EU, Britain Begin Months of Divorce Proceedings


Brexit minister David Davis met Michel Barnier, the EU's chief negotiator, to try to push through a deal ahead of Britain's withdrawal from the bloc, scheduled for March 2019.

Over three and a half days, the two sides will hold detailed discussions on all aspects of the divorce treaty: protecting citizens' rights, money, and the Irish border.

They want to frustrate Brexit.

When Britain leaves the European Union on 29 March 2019, Brussels wants to ensure that individuals and companies do not fall into a legal black hole where goods in transit fail to reach their intended destination and ongoing British court cases at the ECJ can not conclude.

The Brexit Secretary said progress had to be made this month on a deal for reciprocal rights for citizens.

One unnamed Cabinet minister was reported have hit back, claiming Mr Hammond was part of an attempt by "the Establishment" to prevent Britain ever leaving the EU.

Mr Davis is facing strong opposition from the EU over Britain's proposals for rights of European nationals living in the United Kingdom, as well as pressure to accept paying a huge "divorce" bill.

More news: Call of Duty: WWII Zombies' trailer has leaked, developers not happy

Crucially, last month, Mr Davis caved in to the EU's insistence that the talks would move on to trade only when "enough progress" had been made on Brussels' three priorities.

The Brexit secretary said he would be "getting into the real substance" of the separation but he might end up speaking more about unity after the chancellor, Philip Hammond, complained on Sunday that he was being briefed against by fellow ministers opposed to his pro-business approach.

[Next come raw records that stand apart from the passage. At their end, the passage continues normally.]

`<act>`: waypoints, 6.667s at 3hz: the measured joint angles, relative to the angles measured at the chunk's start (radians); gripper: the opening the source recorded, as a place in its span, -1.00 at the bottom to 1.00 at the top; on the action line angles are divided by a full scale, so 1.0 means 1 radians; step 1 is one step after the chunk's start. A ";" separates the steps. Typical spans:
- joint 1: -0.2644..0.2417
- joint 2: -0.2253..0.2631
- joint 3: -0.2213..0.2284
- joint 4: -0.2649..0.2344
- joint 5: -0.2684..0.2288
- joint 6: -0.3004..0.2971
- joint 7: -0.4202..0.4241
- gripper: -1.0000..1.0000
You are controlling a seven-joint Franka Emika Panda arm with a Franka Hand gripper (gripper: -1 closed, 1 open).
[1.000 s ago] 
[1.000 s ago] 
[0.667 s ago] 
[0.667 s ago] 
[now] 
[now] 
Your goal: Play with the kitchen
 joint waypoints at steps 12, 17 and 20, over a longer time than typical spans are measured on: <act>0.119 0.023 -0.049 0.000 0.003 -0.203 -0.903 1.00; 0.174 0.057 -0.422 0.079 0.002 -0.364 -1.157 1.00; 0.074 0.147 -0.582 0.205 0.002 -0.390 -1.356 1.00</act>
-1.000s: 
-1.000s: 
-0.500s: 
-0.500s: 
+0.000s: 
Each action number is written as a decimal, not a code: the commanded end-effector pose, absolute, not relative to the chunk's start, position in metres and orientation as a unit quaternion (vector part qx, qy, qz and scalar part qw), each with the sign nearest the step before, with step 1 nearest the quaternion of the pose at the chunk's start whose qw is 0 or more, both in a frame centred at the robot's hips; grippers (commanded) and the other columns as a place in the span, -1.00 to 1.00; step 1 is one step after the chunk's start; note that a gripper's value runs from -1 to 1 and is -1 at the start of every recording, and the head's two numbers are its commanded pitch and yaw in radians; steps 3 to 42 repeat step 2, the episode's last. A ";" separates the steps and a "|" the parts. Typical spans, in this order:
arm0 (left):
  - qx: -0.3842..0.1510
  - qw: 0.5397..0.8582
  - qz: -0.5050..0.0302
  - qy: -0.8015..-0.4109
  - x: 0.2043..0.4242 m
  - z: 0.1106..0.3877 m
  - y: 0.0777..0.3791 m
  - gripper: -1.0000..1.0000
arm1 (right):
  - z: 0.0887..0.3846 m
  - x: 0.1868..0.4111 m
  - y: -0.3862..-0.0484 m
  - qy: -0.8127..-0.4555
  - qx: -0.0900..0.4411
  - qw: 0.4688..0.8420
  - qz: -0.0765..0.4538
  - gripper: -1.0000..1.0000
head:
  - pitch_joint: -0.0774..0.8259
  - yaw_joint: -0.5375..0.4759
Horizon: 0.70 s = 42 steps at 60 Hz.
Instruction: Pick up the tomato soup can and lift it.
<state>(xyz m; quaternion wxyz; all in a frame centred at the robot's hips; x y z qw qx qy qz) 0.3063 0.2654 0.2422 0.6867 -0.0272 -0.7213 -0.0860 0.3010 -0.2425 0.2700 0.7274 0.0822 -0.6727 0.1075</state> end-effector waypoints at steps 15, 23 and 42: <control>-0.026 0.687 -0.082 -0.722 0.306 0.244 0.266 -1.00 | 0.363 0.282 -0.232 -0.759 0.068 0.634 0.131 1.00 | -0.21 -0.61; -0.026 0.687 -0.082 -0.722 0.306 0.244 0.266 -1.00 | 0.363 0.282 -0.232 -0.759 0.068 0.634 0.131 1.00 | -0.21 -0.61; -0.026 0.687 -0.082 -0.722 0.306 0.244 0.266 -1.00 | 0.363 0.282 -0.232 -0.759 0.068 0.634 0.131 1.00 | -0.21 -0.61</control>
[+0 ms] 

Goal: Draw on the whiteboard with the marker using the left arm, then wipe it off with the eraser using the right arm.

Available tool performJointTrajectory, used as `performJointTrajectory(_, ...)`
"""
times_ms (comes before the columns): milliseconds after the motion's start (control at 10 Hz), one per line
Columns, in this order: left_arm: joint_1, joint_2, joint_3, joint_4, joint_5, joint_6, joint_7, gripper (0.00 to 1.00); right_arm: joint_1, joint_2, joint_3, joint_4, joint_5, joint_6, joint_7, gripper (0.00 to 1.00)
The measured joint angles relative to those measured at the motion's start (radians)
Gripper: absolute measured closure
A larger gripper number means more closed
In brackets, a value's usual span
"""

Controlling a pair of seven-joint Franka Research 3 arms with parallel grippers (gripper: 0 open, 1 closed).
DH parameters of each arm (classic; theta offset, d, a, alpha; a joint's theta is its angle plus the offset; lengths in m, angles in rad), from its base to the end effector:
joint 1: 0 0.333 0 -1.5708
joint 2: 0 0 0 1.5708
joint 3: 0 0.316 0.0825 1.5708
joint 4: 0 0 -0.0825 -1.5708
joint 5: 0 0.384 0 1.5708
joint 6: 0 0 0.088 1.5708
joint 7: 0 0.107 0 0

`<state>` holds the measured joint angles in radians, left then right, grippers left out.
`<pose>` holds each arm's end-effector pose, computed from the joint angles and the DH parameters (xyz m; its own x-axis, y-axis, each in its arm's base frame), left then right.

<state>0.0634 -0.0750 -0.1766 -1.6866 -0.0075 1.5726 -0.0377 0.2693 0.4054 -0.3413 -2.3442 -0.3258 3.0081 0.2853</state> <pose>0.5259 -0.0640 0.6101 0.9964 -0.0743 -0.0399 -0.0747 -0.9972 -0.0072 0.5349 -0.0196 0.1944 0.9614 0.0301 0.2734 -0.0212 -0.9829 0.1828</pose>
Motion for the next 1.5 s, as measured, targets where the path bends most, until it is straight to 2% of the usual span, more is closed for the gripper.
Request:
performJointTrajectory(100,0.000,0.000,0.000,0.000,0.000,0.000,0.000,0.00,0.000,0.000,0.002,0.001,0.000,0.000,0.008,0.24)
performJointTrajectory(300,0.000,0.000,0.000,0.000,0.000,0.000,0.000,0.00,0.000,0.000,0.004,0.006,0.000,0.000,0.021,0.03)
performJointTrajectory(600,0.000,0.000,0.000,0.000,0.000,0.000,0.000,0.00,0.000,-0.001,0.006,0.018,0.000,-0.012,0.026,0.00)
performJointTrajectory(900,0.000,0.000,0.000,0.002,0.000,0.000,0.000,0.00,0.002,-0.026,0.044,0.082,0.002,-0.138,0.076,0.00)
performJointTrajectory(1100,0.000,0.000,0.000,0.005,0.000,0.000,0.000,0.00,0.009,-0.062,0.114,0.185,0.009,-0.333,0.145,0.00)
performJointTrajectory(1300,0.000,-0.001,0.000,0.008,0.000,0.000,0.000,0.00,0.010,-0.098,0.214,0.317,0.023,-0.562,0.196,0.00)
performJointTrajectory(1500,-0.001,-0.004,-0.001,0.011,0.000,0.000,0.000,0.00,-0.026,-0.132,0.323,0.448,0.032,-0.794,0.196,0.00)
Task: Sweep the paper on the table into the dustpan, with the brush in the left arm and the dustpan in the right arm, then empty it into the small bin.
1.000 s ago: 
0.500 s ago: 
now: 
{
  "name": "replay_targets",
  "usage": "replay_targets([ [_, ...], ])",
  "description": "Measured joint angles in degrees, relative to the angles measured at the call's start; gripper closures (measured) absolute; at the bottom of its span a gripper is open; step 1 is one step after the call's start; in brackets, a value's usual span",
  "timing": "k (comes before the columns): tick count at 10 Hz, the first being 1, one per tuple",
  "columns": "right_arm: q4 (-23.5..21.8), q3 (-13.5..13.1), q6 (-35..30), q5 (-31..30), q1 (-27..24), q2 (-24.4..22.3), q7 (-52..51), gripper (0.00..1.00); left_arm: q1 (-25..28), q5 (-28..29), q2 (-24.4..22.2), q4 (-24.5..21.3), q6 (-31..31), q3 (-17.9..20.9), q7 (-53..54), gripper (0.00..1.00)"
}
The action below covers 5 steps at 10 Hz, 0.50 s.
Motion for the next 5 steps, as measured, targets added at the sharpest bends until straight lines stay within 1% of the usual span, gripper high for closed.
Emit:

He said he came under attack at the weekend from hard line Brexiteers "who are not happy with (my) agenda" after a series of cabinet leaks meant to undermine him.

"I do think on many fronts it would be helpful if my colleagues - all of us - focused on the job at hand", he told the BBC. These two key players will meet regularly through the week, with the aim of keeping the talks on track.

British officials recently have also brought up the idea a transitional period after the March 2019 deadline to avoid a "cliff edge" scenario when it leaves the European Union, although the length and details have yet to be determined.

On that timetable, Barnier reckons, a broad political deal on the outlines of a new, open trading relationship could be in place by late next year, allowing for a transitional phase of up to a few years after Brexit to negotiate all the details.